-- Opening Marker --

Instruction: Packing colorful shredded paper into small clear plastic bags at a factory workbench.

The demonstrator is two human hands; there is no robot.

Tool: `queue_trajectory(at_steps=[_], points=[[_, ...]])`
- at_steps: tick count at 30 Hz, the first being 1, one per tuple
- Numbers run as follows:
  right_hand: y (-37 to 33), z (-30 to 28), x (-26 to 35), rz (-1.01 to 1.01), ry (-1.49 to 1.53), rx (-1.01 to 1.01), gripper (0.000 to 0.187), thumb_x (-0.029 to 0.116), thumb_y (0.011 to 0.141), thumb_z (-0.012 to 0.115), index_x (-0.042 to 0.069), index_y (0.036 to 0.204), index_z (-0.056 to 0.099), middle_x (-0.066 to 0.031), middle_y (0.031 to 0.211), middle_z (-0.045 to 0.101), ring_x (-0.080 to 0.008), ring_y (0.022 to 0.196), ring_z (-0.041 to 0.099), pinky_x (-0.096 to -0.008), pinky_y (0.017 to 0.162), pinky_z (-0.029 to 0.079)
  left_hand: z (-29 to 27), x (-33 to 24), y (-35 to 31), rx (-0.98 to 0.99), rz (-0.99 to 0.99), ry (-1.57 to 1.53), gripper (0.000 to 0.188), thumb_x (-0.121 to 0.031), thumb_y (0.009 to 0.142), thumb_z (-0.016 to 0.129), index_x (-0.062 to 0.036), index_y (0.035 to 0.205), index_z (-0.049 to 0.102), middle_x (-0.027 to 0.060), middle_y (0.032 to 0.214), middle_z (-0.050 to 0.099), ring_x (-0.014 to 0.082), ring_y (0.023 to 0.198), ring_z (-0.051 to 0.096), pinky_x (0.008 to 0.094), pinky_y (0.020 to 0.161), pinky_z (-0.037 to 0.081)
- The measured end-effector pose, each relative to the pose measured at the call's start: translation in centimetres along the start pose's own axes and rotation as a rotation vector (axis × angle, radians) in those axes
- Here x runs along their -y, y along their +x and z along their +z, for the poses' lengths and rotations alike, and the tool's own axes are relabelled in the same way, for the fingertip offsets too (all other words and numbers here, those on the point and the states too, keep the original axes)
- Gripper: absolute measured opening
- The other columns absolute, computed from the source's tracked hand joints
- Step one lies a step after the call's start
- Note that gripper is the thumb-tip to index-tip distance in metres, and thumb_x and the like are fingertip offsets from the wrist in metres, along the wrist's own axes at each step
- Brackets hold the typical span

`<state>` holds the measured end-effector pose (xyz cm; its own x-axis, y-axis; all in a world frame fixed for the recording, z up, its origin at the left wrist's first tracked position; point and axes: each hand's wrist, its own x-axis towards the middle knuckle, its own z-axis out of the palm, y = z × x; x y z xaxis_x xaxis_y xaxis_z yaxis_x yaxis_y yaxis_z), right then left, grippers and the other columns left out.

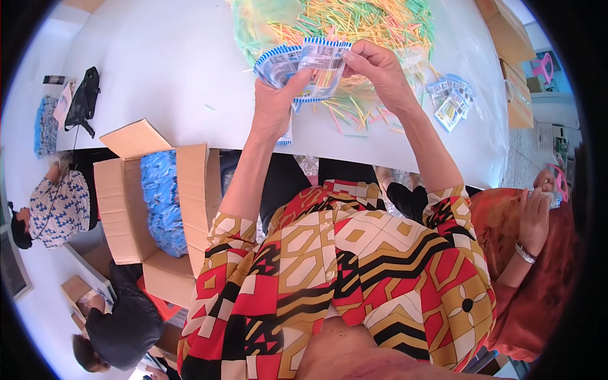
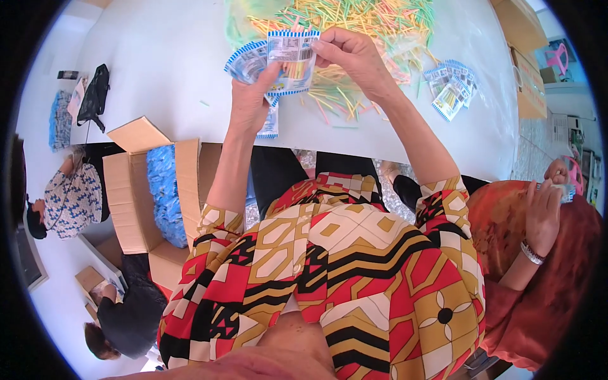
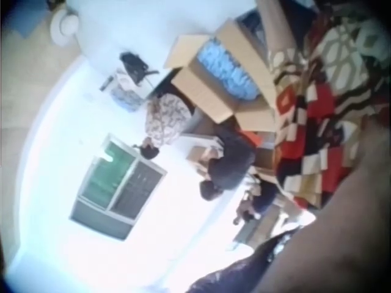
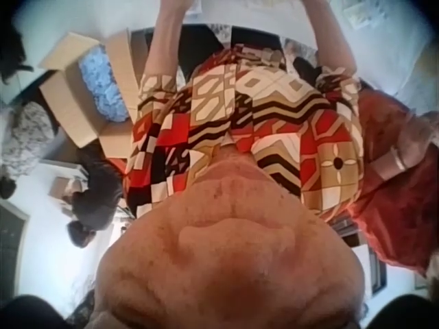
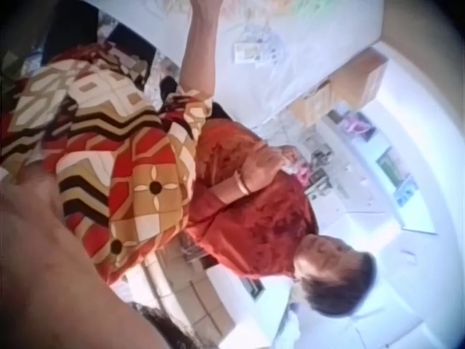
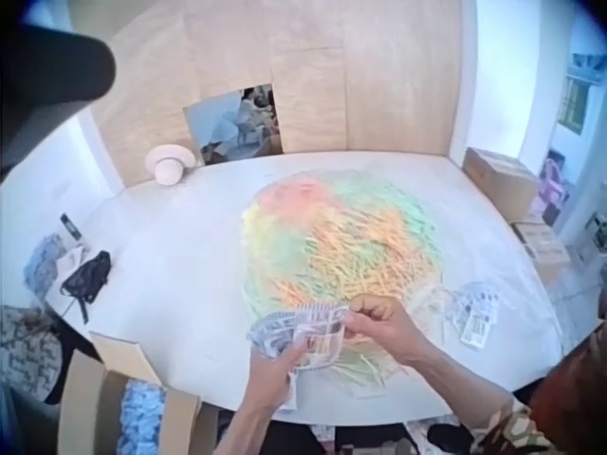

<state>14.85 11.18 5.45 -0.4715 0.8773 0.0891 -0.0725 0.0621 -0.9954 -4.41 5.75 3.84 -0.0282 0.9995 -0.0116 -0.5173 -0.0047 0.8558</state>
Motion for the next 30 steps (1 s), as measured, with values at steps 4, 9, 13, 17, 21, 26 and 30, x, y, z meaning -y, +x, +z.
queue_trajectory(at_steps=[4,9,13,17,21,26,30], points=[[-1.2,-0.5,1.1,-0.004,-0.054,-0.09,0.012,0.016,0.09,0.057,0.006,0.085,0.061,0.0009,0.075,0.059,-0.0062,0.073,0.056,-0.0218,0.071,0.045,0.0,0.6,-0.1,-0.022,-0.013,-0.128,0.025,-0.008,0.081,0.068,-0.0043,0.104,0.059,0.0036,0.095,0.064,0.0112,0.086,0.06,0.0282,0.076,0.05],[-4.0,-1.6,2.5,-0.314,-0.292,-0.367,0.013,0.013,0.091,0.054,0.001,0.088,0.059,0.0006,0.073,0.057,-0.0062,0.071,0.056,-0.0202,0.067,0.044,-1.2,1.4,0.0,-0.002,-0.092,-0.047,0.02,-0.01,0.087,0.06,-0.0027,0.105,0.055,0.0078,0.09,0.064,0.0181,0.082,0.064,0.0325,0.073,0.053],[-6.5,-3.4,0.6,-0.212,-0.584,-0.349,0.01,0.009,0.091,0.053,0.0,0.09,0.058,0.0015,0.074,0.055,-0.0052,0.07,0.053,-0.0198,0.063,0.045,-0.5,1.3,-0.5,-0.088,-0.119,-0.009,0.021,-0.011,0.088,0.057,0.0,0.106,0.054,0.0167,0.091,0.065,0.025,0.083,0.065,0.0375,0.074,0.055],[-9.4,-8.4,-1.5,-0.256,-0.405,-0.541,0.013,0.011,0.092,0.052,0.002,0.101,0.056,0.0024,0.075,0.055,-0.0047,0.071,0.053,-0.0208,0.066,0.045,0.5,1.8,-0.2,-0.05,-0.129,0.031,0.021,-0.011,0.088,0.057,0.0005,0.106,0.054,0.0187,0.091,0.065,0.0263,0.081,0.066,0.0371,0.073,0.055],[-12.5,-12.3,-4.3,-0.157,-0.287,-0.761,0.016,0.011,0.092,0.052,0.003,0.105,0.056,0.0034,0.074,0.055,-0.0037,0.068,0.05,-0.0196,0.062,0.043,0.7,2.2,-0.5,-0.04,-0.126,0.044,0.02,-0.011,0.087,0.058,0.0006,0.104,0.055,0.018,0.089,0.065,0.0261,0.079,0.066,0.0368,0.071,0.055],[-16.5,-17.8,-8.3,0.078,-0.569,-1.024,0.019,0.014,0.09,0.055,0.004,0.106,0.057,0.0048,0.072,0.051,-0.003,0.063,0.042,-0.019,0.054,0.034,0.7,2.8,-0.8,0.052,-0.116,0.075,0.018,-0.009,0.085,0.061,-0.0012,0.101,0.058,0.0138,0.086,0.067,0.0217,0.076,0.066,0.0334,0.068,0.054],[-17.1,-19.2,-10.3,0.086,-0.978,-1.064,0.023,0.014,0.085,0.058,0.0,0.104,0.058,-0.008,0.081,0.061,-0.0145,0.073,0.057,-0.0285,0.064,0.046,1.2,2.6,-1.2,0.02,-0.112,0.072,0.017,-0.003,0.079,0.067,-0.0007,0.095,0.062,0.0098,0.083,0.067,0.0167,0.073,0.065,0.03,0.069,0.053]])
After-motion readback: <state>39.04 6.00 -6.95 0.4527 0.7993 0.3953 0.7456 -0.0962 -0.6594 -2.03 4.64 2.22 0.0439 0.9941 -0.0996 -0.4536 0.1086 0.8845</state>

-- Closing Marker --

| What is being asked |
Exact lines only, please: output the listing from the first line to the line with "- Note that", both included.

| Result of the task |
Instruction: Packing colorful shredded paper into small clear plastic bags at a factory workbench.

The demonstrator is two human hands; there is no robot.

Tool: `queue_trajectory(at_steps=[_], points=[[_, ...]])`
- at_steps: tick count at 30 Hz, the first being 1, one per tuple
- Numbers run as follows:
  right_hand: y (-37 to 33), z (-30 to 28), x (-26 to 35), rz (-1.01 to 1.01), ry (-1.49 to 1.53), rx (-1.01 to 1.01), gripper (0.000 to 0.187), thumb_x (-0.029 to 0.116), thumb_y (0.011 to 0.141), thumb_z (-0.012 to 0.115), index_x (-0.042 to 0.069), index_y (0.036 to 0.204), index_z (-0.056 to 0.099), middle_x (-0.066 to 0.031), middle_y (0.031 to 0.211), middle_z (-0.045 to 0.101), ring_x (-0.080 to 0.008), ring_y (0.022 to 0.196), ring_z (-0.041 to 0.099), pinky_x (-0.096 to -0.008), pinky_y (0.017 to 0.162), pinky_z (-0.029 to 0.079)
  left_hand: z (-29 to 27), x (-33 to 24), y (-35 to 31), rx (-0.98 to 0.99), rz (-0.99 to 0.99), ry (-1.57 to 1.53), gripper (0.000 to 0.188), thumb_x (-0.121 to 0.031), thumb_y (0.009 to 0.142), thumb_z (-0.016 to 0.129), index_x (-0.062 to 0.036), index_y (0.035 to 0.205), index_z (-0.049 to 0.102), middle_x (-0.027 to 0.060), middle_y (0.032 to 0.214), middle_z (-0.050 to 0.099), ring_x (-0.014 to 0.082), ring_y (0.023 to 0.198), ring_z (-0.051 to 0.096), pinky_x (0.008 to 0.094), pinky_y (0.020 to 0.161), pinky_z (-0.037 to 0.081)
- The measured end-effector pose, each relative to the pose measured at the call's start: translation in centimetres along the start pose's own axes and rotation as a rotation vector (axis × angle, radians) in those axes
- Here x runs along their -y, y along their +x and z along their +z, for the poses' lengths and rotations alike, and the tool's own axes are relabelled in the same way, for the fingertip offsets too (all other words and numbers here, those on the point and the states too, keep the original axes)
- Gripper: absolute measured opening
- The other columns absolute, computed from the source's tracked hand joints
- Step one lies a step after the call's start
- Note that gripper is the thumb-tip to index-tip distance in metres, and thumb_x and the like are fingertip offsets from the wrist in metres, along the wrist's own axes at each step

Exercise complete, with nothing further to add.